Oil storage tank terminals are the most critical parts of the oil and gas supply chain across the globe. These terminals are the heart of the oil and gas trading between countries. The nations majorly dependent on their oil imports and nations producing oil in surplus amounts all have the presence of these terminals. The storage of crude oil and its products is done for strategic reserve purposes or commercial purposes. There are different types of storage tanks that are used for storing crude oil. A floating roof and fixed roof are the types that are majorly being used.

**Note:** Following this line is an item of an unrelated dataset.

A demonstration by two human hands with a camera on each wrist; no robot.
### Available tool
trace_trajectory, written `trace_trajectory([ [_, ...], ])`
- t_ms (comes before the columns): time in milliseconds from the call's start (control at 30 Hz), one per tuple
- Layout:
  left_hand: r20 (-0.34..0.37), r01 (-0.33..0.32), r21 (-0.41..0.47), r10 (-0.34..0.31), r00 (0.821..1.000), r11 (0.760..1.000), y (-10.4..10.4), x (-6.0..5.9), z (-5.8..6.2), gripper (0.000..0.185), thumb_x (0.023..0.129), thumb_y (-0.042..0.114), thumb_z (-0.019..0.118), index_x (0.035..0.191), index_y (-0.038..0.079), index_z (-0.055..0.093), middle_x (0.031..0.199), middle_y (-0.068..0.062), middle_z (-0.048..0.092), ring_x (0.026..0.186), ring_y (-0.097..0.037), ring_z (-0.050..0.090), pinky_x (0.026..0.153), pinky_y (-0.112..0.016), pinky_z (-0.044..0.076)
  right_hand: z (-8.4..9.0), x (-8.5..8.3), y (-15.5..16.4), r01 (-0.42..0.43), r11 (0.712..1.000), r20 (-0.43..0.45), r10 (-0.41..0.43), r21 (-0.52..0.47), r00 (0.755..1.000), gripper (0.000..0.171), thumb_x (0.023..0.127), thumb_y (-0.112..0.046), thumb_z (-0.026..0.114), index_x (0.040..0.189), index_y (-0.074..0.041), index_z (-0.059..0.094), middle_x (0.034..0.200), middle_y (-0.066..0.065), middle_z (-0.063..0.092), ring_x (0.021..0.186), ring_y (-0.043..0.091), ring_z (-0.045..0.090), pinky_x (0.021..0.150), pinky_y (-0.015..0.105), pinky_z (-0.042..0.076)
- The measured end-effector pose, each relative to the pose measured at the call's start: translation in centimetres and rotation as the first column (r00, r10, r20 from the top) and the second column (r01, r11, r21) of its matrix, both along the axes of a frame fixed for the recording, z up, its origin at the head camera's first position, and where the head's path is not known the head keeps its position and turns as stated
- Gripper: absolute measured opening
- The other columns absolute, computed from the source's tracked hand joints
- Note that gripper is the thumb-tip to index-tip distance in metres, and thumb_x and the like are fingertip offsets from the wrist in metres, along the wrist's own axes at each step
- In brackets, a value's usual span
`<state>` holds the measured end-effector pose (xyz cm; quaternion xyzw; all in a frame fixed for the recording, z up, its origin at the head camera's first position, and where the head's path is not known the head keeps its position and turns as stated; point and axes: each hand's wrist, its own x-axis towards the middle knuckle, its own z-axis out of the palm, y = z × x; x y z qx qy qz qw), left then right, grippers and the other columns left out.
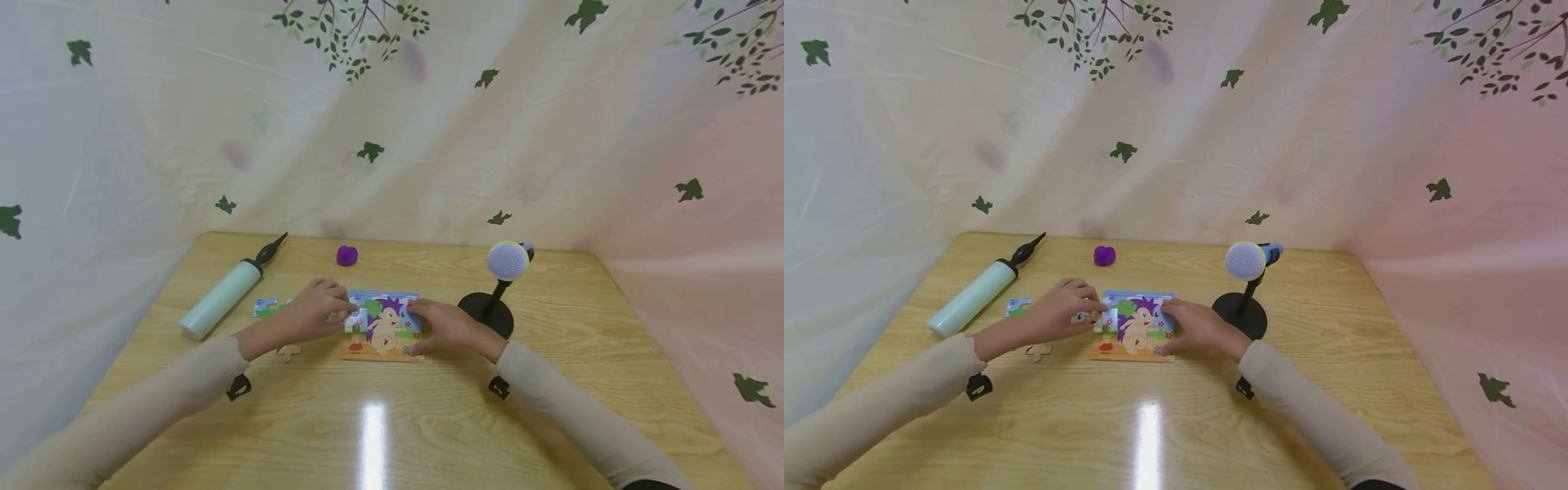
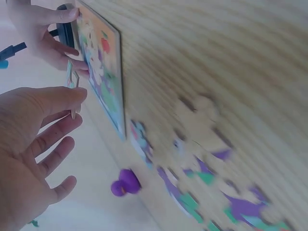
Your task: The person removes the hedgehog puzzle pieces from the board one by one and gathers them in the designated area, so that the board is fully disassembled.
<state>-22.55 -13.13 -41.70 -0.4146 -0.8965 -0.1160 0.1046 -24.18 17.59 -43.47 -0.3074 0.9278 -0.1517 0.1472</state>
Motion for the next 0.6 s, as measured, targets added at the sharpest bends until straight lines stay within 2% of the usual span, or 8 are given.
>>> trace_trajectory([
  [100, 0.019, -0.008, -0.005, 0.008, 1.0, 1.0, -1.3, 0.6, 0.0, 0.029, 0.08, 0.014, 0.085, 0.108, 0.012, 0.078, 0.102, -0.004, 0.072, 0.103, -0.026, 0.06, 0.098, -0.055, 0.048, 0.0, 0.1, 0.0, -0.004, 1.0, -0.004, 0.004, -0.001, 1.0, 0.089, 0.082, -0.05, 0.082, 0.149, -0.001, 0.049, 0.159, 0.016, 0.043, 0.149, 0.038, 0.038, 0.119, 0.053, 0.037],
  [333, 0.126, -0.036, -0.045, 0.041, 0.991, 0.998, -3.8, 1.8, 0.0, 0.031, 0.083, 0.014, 0.083, 0.113, 0.014, 0.077, 0.111, -0.006, 0.073, 0.111, -0.029, 0.058, 0.101, -0.06, 0.045, 0.1, 0.0, 0.1, -0.006, 1.0, -0.012, 0.006, 0.013, 1.0, 0.09, 0.082, -0.051, 0.082, 0.149, -0.002, 0.049, 0.159, 0.016, 0.043, 0.149, 0.038, 0.037, 0.119, 0.053, 0.036],
  [600, 0.174, -0.024, -0.075, 0.037, 0.984, 0.997, -5.0, 2.2, -0.5, 0.033, 0.082, 0.014, 0.084, 0.114, 0.015, 0.077, 0.114, -0.006, 0.073, 0.111, -0.03, 0.059, 0.099, -0.061, 0.046, -0.1, -0.2, 0.0, -0.007, 1.0, -0.004, 0.007, 0.013, 1.0, 0.089, 0.082, -0.05, 0.082, 0.15, -0.003, 0.048, 0.159, 0.016, 0.043, 0.15, 0.038, 0.036, 0.12, 0.054, 0.035],
])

Fluctuating International Crude Oil Prices along with Supply & Demand Trends amid COVID-19 Pandemic May Alter the Market Growth
The COVID-19 pandemic has heavily impacted the global oil and gas industry, which has further led to a shortage of storage capacities. The oil-producing nations and major exporters are the worst affected by the blockade of the oil and gas supply chain. This situation has compelled major oil and gas companies to revise their expenditures for the current year. Projected investments have declined, and thus, the oil storage terminal market growth is expected to have a slow recovery rate in the coming years.
The decrease in demand for oil and oil products has halted the production processes at both offshore and onshore locations. Therefore, the oil storage tank terminal construction and up-gradation projects are expected to be pushed further due to the slowdown in the industry. This factor will undoubtedly impact the yearly investments in the market growth for a specified period.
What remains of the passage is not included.